■ **Task description**: When a line in the records contains the string "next", copy that line.

■ **Recorded data**:
----
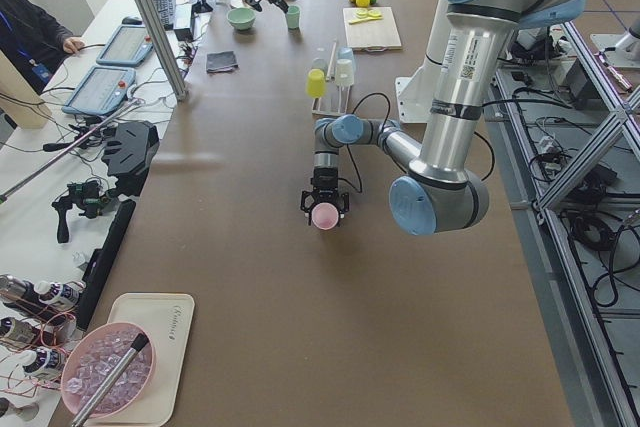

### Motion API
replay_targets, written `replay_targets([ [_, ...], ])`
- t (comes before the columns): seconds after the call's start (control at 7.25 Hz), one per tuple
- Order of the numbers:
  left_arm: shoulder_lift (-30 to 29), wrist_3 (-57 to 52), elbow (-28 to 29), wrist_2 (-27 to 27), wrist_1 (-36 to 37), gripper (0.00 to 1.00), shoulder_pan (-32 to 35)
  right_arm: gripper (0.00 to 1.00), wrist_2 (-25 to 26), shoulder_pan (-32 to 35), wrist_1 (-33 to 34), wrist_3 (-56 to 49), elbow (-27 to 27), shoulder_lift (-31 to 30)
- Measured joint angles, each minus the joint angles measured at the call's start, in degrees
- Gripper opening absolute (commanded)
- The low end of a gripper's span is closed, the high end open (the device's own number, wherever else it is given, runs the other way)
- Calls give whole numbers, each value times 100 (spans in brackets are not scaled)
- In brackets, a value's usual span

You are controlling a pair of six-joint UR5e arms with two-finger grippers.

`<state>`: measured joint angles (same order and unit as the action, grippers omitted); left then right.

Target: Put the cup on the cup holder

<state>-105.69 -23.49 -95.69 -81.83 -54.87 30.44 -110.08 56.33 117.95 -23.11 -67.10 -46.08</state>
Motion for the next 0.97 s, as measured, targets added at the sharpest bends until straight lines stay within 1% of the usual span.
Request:
replay_targets([
  [0.14,36,-115,-76,0,-9,50,56,99,9,-46,71,-22,213,127],
  [0.41,210,-247,-389,0,-14,51,158,99,191,-153,322,-185,711,495],
  [0.55,284,-279,-563,-2,-15,53,257,99,322,-208,476,-345,821,575],
  [0.69,282,-300,-681,-7,-15,53,426,99,423,-253,650,-453,863,616],
  [0.97,3,-312,-766,-16,-15,53,847,99,561,-333,911,-520,915,650],
])
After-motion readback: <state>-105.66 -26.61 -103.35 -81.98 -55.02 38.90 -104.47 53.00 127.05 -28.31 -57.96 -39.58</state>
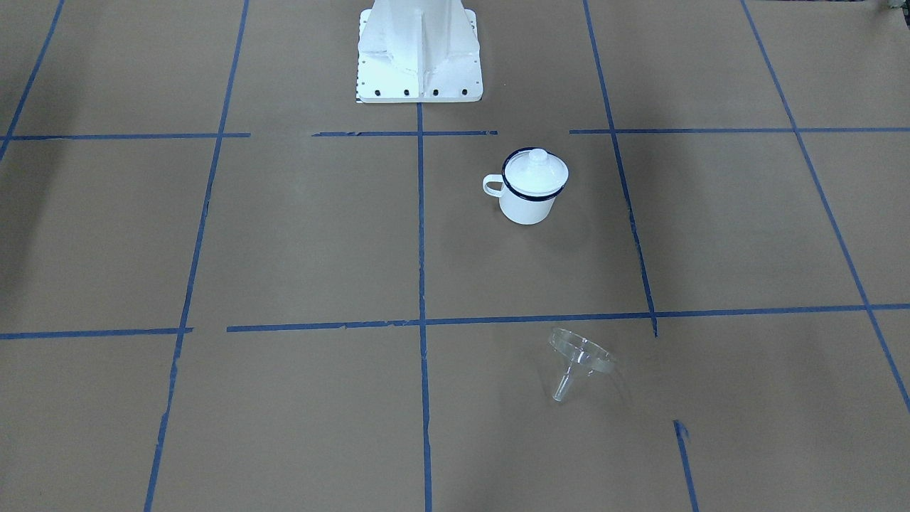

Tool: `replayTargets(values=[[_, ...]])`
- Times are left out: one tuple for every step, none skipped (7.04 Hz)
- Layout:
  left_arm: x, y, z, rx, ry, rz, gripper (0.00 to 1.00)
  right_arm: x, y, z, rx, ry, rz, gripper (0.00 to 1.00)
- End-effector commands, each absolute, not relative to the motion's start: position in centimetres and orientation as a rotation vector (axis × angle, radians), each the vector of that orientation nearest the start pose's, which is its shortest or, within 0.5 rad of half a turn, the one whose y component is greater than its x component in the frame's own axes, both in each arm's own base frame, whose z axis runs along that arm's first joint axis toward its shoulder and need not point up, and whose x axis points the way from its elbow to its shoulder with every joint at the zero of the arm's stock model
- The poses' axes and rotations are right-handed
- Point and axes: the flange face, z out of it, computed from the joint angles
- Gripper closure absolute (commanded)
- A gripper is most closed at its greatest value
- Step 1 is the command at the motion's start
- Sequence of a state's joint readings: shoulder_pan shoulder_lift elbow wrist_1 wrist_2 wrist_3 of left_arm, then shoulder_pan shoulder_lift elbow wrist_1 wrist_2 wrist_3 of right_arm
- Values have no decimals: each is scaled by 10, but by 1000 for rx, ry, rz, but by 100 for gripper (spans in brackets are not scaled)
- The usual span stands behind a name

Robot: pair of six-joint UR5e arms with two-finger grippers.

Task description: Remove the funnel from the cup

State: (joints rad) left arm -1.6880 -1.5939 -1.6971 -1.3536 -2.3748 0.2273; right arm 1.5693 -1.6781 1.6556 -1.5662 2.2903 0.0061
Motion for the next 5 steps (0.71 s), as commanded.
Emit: replayTargets(values=[[-104,-497,607,71,802,22,0,67,-445,670,-19,-719,10,0],[-96,-499,606,47,802,-19,0,67,-445,671,-20,-719,11,0],[-85,-500,604,45,798,8,0,67,-445,670,-19,-719,10,0],[-85,-496,610,43,793,14,0,67,-445,670,-19,-719,10,0],[-85,-494,610,41,795,14,0,67,-445,670,-19,-719,10,0]])
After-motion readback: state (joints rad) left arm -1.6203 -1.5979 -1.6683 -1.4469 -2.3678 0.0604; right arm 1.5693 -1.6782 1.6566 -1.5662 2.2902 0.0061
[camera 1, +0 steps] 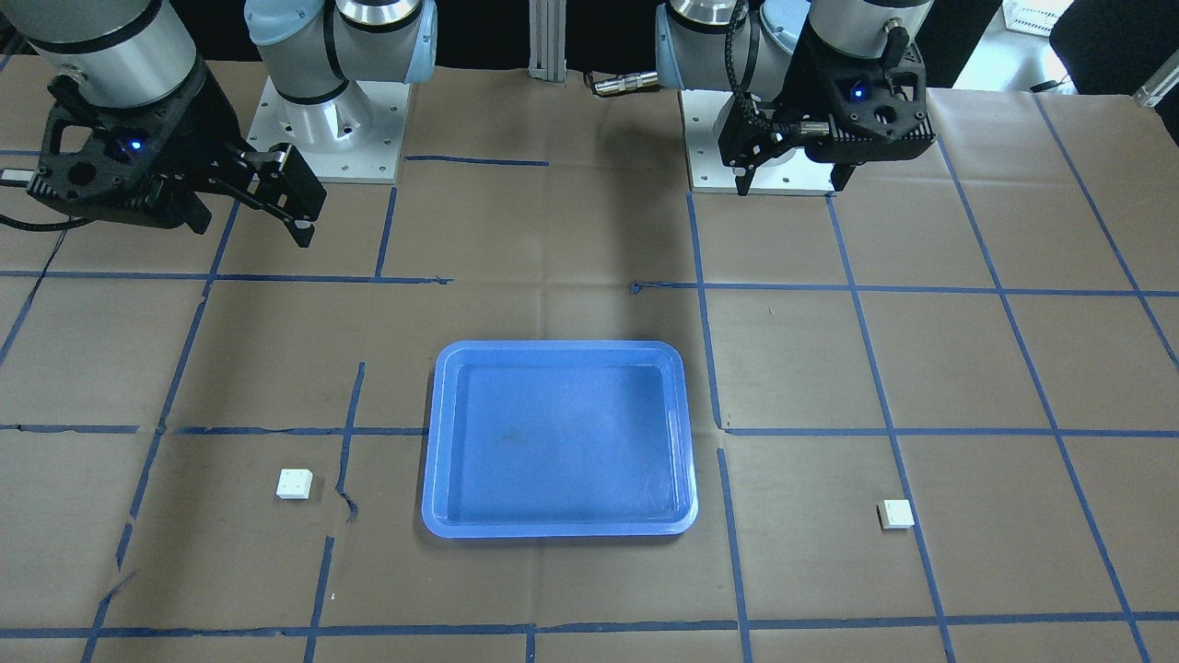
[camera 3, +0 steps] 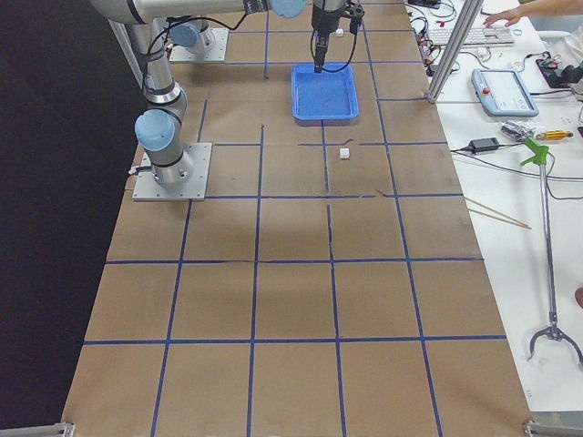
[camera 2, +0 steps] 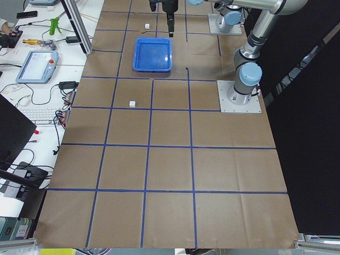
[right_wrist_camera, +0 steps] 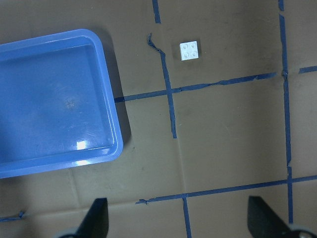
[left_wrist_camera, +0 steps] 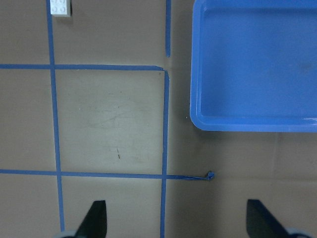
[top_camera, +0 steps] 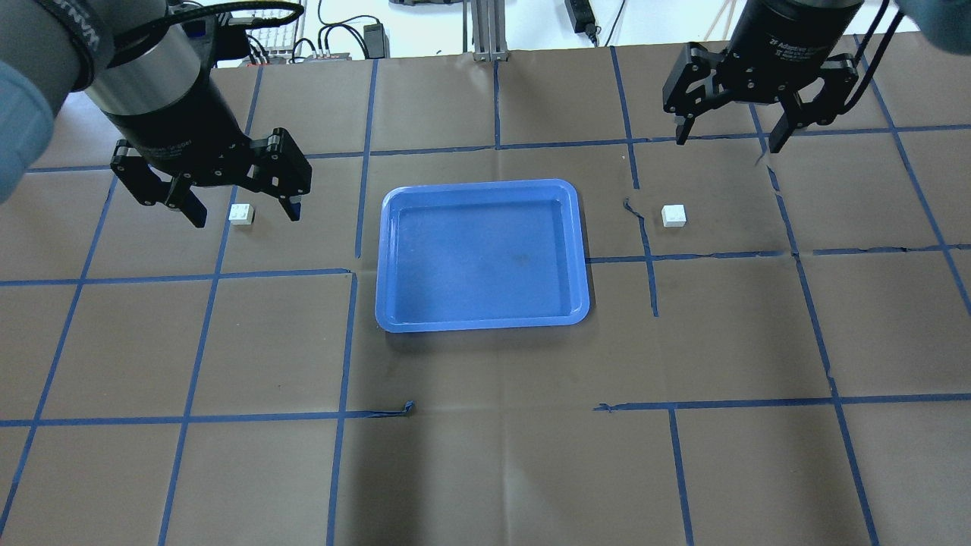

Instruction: Assemble white blocks and place on blue tray

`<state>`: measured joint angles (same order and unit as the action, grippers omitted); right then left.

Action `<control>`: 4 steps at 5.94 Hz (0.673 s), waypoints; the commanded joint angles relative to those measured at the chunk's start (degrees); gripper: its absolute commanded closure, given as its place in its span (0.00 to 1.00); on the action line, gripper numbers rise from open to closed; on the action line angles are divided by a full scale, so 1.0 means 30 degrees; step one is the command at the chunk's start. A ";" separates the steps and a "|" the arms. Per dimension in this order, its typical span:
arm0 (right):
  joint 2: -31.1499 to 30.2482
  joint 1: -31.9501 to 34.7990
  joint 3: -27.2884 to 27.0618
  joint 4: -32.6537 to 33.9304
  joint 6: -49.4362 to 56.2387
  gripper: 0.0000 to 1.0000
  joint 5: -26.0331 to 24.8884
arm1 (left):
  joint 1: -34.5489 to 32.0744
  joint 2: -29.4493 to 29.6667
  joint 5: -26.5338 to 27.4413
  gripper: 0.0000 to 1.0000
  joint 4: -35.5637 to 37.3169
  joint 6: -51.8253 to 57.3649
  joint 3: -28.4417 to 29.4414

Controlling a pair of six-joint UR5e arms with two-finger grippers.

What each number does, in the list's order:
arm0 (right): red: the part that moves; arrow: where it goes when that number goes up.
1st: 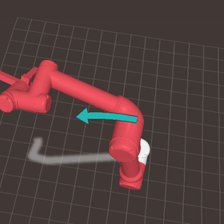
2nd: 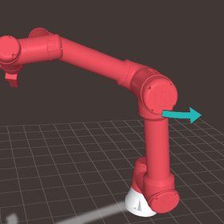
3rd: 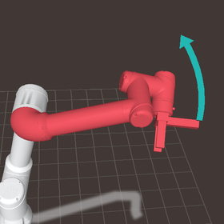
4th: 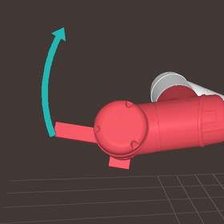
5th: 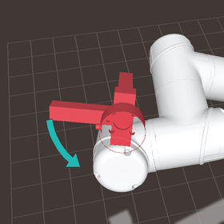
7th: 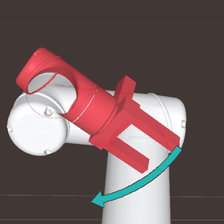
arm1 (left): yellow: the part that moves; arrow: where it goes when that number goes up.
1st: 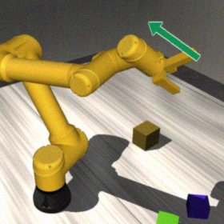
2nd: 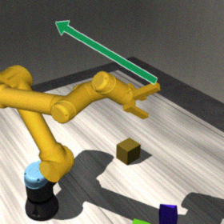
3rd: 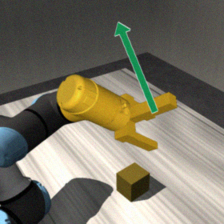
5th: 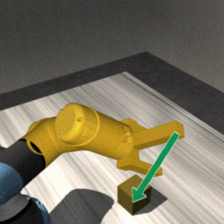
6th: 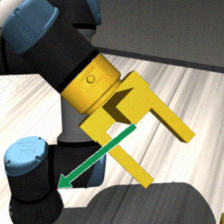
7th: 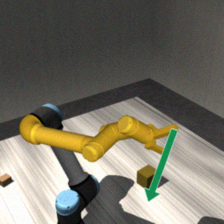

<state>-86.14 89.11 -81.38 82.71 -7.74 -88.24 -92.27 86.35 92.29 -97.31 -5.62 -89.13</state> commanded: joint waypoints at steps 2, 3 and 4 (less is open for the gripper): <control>0.0002 -0.0025 -0.0002 -0.0058 -0.0116 0.00 -0.0001 | -0.0006 -0.0218 -0.0001 0.01 -0.0025 -0.0001 -0.0054; -0.0027 -0.0025 -0.0002 -0.0088 -0.0116 0.00 -0.0001 | 0.0023 -0.0189 -0.0031 0.01 0.0062 -0.0001 0.0003; -0.0114 -0.0025 -0.0002 -0.0117 -0.0116 0.00 -0.0030 | 0.0052 -0.0160 -0.0031 0.01 0.0179 -0.0030 0.0004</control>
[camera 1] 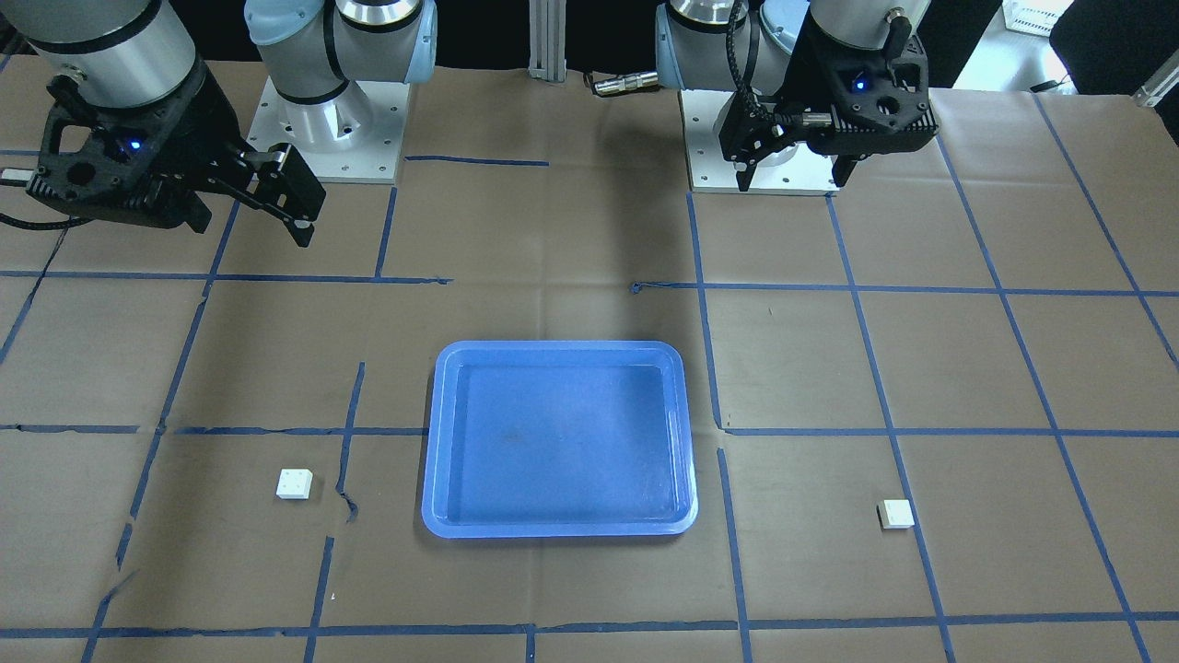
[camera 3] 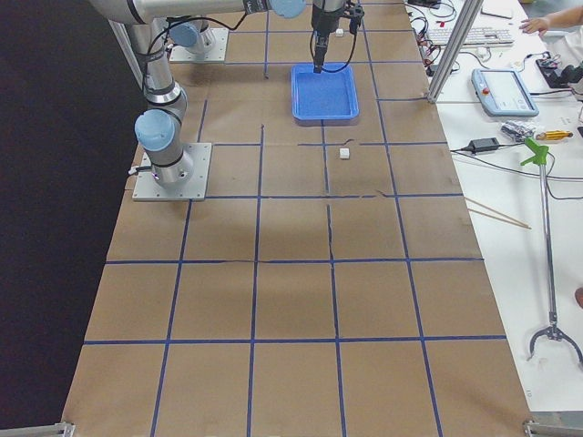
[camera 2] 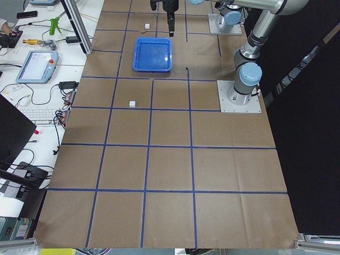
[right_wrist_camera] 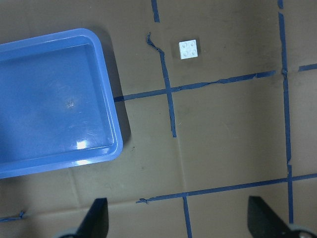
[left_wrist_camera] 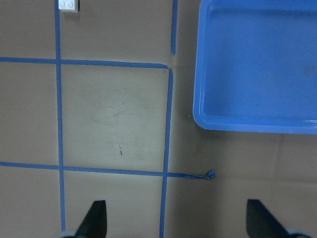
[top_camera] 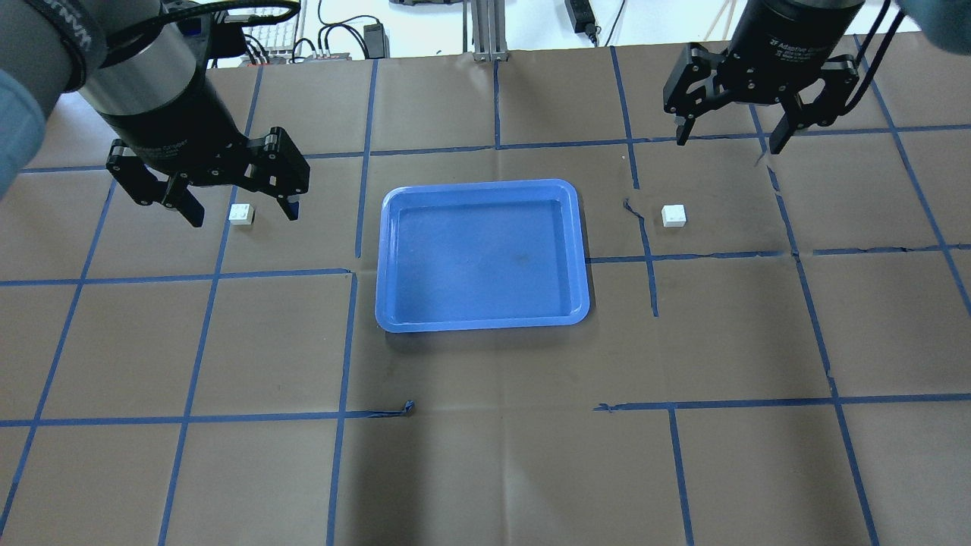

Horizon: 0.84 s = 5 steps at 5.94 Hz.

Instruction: Assemble white blocks and place on blue tray

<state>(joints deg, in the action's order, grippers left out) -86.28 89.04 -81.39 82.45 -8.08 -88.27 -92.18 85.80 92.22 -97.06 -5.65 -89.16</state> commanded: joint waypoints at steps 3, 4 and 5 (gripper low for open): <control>-0.0127 -0.0061 0.0029 -0.0561 0.4882 0.00 -0.0314 | 0.0287 0.0111 -0.0009 0.01 0.0655 -0.0019 -0.0045; -0.0069 -0.0236 0.0029 -0.0385 0.8312 0.00 -0.0256 | 0.0375 0.0111 -0.0009 0.01 0.0683 -0.0019 -0.0045; 0.0163 -0.0238 0.0058 0.0458 1.1768 0.00 -0.0256 | 0.0579 0.0140 -0.0096 0.01 0.0684 -0.0019 0.0013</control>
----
■ **The answer**:
Motion for the next 0.97 s, as measured, targets added at the sharpest bends until straight lines stay within 1% of the usual span.
Motion for the next 5 steps (0.71 s), as commanded.

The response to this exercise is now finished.